Найджел вынужден был остановиться и ответить на избитый вопрос:

— Что нового сегодня?

— Кажется, ничего особенного, — ответил молодой лорд, пытаясь пройти дальше.

— О, вы, наверно, направляетесь во французскую ресторацию, — сказал благородный кавалер, — но еще слишком рано. А пока мы прогуляемся по парку; это возбудит ваш аппетит.

С этими словами он спокойно взял лорда Гленварлоха под руку, несмотря на сдержанное сопротивление, которое его жертва пыталась оказать ему, плотно прижав локоть к боку, и, вцепившись в свою добычу, потащил ее за собой.

Найджел был мрачен и молчалив, надеясь избавиться от неприятного спутника, но сэр Манго твердо решил заставить его по крайней мере слушать, если уж нельзя было заставить его говорить.

— Итак, вы направляетесь в ресторацию, милорд? — продолжал циник. — Что ж, лучше ничего не придумаешь. Там собирается избранное общество, как я слышал — специально подобранное, чтобы с ним было приятно встречаться молодым аристократам, и ваш высокородный отец был бы очень рад видеть вас в такой почтенной компании.

— Я думаю, — сказал лорд Гленварлох, считая, что он должен сказать хоть что-нибудь, — компания там не лучше, чем в других местах подобного рода, где дверь не закрывают перед носом тех, кто приходит туда, чтобы промотать свои деньги.

— Вы правы, милорд, совершенно правы, — сказал его мучитель и разразился довольным, но весьма неприятным смехом. — Эти неотесанные горожане и мужланы так и лезут к нам, стоит только приоткрыть дверь хотя бы на один дюйм. А какое существует против этого средство? А вот какое: раз их деньги придают им такую самоуверенность, надо облегчить их карманы. Нужно драть с них шкуру, милорд, травить их, как травят крыс на кухне, чтобы отбить у них охоту совать к нам свой нос. Да, да, нужно ощипать их, подрезать им крылья, чтобы неповадно было этим жирным каплунам залетать так высоко, милорд, наравне с соколами да ястребами.
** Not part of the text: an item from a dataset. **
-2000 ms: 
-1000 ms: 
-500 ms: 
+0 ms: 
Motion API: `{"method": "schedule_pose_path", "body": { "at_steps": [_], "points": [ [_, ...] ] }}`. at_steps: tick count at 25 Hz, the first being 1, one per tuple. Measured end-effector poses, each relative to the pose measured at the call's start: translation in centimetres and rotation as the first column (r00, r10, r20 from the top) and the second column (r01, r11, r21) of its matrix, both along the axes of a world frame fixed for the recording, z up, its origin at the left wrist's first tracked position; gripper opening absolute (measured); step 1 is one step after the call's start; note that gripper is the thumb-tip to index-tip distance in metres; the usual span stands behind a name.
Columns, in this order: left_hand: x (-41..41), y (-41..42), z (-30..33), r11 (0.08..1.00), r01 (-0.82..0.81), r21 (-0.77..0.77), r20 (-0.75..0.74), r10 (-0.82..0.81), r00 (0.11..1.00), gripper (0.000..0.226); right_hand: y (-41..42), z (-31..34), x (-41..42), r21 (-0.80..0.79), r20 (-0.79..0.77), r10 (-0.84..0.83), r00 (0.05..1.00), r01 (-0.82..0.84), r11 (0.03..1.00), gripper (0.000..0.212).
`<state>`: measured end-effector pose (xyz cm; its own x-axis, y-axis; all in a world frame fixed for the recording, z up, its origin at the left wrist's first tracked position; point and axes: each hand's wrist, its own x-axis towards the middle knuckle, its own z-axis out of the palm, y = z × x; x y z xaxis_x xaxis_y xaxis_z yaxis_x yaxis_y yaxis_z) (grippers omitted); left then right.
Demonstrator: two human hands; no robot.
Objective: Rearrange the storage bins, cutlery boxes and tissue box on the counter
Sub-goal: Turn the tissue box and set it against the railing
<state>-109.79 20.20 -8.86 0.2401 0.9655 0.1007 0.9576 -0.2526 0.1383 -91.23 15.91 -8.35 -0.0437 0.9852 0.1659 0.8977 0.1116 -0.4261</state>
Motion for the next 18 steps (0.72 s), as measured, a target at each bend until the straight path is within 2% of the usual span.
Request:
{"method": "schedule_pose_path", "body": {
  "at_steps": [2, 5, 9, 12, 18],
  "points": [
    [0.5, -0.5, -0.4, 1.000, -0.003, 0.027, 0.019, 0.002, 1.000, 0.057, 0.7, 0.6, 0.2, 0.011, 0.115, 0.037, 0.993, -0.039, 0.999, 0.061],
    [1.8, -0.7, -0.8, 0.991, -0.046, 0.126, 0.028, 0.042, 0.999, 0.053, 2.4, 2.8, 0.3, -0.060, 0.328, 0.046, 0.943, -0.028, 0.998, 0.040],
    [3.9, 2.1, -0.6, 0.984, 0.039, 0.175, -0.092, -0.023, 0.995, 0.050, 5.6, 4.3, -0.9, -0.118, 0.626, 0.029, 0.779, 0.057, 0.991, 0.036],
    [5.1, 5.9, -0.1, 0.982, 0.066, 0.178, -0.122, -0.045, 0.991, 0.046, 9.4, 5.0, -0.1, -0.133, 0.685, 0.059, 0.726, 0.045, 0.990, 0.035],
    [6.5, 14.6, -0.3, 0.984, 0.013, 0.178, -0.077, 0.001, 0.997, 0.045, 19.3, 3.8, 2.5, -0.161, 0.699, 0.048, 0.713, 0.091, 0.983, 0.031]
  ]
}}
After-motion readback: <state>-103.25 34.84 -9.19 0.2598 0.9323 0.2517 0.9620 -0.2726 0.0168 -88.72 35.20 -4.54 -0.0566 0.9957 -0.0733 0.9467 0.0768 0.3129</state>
При этих словах сэр Манго устремил на Найджела быстрый пронизывающий взгляд. Его серые глаза испытующе смотрели на юношу, наблюдая за действием сарказма, подобно тому как хирург во время сложной операции следит за движением своего скальпеля.

И хотя Найджел старался скрыть свои чувства, он все же вздрогнул во время этой операции, тем самым невольно доставив удовольствие своему мучителю. Он покраснел от досады и гнева, но, чувствуя, что ссора с сэром Манго Мэлегроутером сделала бы его невыразимо смешным, только пробормотал про себя:

— Наглый хлыщ!

На этот раз несовершенство слухового органа сэра Манго не помешало ему услышать эти слова и откликнуться на них.

— Да, да! Совершенно справедливо, — воскликнул язвительный старый придворный, — наглые хлыщи, которые вторгаются в высшее общество! Но ваша светлость умеете с ними расправляться — у вас есть к этому сноровка. Любо было смотреть, как вы в прошлую пятницу наголову разбили этого молодого лавочника, как вы сняли с него его spolia opima вместе со всей звонкой монетой, которая была при нем, и серебряными пуговицами на его плаще и отправили его пастись вместе с Навуходоносором, царем вавилонским. Честь и слава вашей светлости за это! Говорят, молодчик в припадке отчаяния бросился в Темзу. Этого добра еще хватит, хоть немало их полегло на Флодденском поле.

— Вам наврали про меня с три короба, сэр Манго, — сказал Найджел громким суровым голосом.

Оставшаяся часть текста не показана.